The constitution is crumbling before our eyes, its frailties brutally exposed by the Brexit storm. But something even more fundamental has been shattered, and that is the country’s national identity. The English no longer know who they are, or what they are for
EveryoNE agrees we are in a mess, perhaps even in the first stages of a revolution. But actually there are two messes, and deeper beneath them both lies a mess from long ago that only some kind of revolution can now clear up. We are in two crises simultaneously: a constitutional crisis, and a crisis of identity. So what do they have in common?
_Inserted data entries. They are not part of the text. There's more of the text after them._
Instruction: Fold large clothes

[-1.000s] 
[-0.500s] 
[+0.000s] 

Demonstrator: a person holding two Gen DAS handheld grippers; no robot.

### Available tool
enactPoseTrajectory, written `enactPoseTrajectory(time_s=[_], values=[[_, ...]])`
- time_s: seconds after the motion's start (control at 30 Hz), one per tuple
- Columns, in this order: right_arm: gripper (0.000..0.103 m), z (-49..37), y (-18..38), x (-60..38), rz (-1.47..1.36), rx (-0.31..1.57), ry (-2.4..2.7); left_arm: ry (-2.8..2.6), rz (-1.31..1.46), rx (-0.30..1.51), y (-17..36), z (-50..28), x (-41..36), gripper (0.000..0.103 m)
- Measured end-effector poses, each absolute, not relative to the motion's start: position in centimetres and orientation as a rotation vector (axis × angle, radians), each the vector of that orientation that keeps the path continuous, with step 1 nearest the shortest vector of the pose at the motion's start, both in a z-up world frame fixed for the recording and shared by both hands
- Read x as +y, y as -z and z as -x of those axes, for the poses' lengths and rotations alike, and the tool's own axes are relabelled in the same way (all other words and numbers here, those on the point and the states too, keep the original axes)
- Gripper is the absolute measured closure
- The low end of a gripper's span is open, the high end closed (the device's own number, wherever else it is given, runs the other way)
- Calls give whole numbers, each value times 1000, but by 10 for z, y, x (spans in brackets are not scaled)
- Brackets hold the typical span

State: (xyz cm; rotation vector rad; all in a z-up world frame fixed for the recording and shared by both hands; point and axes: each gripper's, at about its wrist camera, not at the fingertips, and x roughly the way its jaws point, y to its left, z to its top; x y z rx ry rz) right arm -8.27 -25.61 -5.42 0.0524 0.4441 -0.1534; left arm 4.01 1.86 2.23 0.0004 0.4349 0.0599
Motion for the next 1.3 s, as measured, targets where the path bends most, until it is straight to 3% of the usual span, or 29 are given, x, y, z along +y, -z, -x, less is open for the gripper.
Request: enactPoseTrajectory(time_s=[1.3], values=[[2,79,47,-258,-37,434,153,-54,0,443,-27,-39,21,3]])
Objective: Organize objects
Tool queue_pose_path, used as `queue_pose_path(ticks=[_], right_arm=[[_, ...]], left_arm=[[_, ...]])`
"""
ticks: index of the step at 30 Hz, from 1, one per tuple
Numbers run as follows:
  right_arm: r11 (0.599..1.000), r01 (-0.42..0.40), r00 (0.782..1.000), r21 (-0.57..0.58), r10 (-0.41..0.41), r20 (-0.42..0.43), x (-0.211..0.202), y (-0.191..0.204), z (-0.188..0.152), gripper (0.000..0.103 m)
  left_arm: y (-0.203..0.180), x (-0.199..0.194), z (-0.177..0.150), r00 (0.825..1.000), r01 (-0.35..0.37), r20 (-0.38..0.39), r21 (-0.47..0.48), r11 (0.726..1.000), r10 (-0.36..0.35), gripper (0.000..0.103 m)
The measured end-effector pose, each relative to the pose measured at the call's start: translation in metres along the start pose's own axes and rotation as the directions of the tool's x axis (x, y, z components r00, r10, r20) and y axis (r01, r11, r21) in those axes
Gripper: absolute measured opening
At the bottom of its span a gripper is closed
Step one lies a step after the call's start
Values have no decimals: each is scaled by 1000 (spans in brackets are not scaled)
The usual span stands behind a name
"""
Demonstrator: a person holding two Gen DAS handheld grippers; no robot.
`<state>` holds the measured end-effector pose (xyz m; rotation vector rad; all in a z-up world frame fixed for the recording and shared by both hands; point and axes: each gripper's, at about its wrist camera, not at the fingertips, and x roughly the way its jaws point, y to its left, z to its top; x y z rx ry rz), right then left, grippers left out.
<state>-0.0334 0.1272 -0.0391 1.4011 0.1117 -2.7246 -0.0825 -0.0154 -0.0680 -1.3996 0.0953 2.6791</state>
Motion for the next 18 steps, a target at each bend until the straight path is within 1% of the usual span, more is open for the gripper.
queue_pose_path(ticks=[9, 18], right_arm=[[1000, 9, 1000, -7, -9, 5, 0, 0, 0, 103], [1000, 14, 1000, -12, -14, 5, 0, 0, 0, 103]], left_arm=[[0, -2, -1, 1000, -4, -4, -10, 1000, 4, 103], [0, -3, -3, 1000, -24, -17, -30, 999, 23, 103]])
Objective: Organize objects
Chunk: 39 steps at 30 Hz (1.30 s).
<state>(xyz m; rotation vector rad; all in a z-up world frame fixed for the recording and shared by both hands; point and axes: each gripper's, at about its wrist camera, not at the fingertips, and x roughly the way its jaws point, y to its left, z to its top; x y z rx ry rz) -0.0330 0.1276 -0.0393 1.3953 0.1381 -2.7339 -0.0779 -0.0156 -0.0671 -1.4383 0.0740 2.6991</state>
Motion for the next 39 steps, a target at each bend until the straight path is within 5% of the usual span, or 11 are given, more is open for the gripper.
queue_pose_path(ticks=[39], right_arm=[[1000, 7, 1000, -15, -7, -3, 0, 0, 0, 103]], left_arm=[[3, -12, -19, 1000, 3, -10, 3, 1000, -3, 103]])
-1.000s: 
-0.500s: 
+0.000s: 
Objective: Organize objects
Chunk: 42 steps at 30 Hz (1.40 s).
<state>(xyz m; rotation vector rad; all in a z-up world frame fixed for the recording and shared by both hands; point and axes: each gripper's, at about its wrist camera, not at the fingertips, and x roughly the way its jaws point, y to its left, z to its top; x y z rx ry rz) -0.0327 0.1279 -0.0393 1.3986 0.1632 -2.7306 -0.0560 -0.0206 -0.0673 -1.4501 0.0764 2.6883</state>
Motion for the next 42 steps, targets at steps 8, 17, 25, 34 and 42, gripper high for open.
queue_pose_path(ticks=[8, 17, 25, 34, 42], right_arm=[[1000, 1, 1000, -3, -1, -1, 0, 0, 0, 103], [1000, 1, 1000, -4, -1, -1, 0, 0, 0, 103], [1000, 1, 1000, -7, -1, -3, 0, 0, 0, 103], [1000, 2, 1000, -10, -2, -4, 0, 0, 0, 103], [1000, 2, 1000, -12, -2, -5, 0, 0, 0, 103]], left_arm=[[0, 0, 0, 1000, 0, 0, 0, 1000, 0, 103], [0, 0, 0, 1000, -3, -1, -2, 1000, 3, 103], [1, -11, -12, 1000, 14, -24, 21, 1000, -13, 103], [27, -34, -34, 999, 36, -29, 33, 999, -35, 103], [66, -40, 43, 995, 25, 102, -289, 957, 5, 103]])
The constitutional crisis is obvious enough, but it is far broader than is generally admitted. It originates partly, we know, in the attempt to root the legitimacy of government both in the “direct democracy”, as it is called, of referendums, and in the “representative democracy” of a Parliament. In one of his historical essays, Britain’s supreme constitutional theorist, Walter Bagehot, remarked that plebiscitary government was not only incompatible with parliamentary government, but probably hostile to it. Rarely outside Holy Scripture can a prophecy have proved so accurate so long after it was made. If the coming general election will, as Nigel Farage promises us, and as Dominic Cummings clearly intends, pitch “the people” (an irresponsible phantom) against “the politicians” (a derogatory term for our elected and dismissible personal representatives), it will indeed presage the end of the 300-year reign of the sovereign “Crown in Parliament”. But the rot goes further.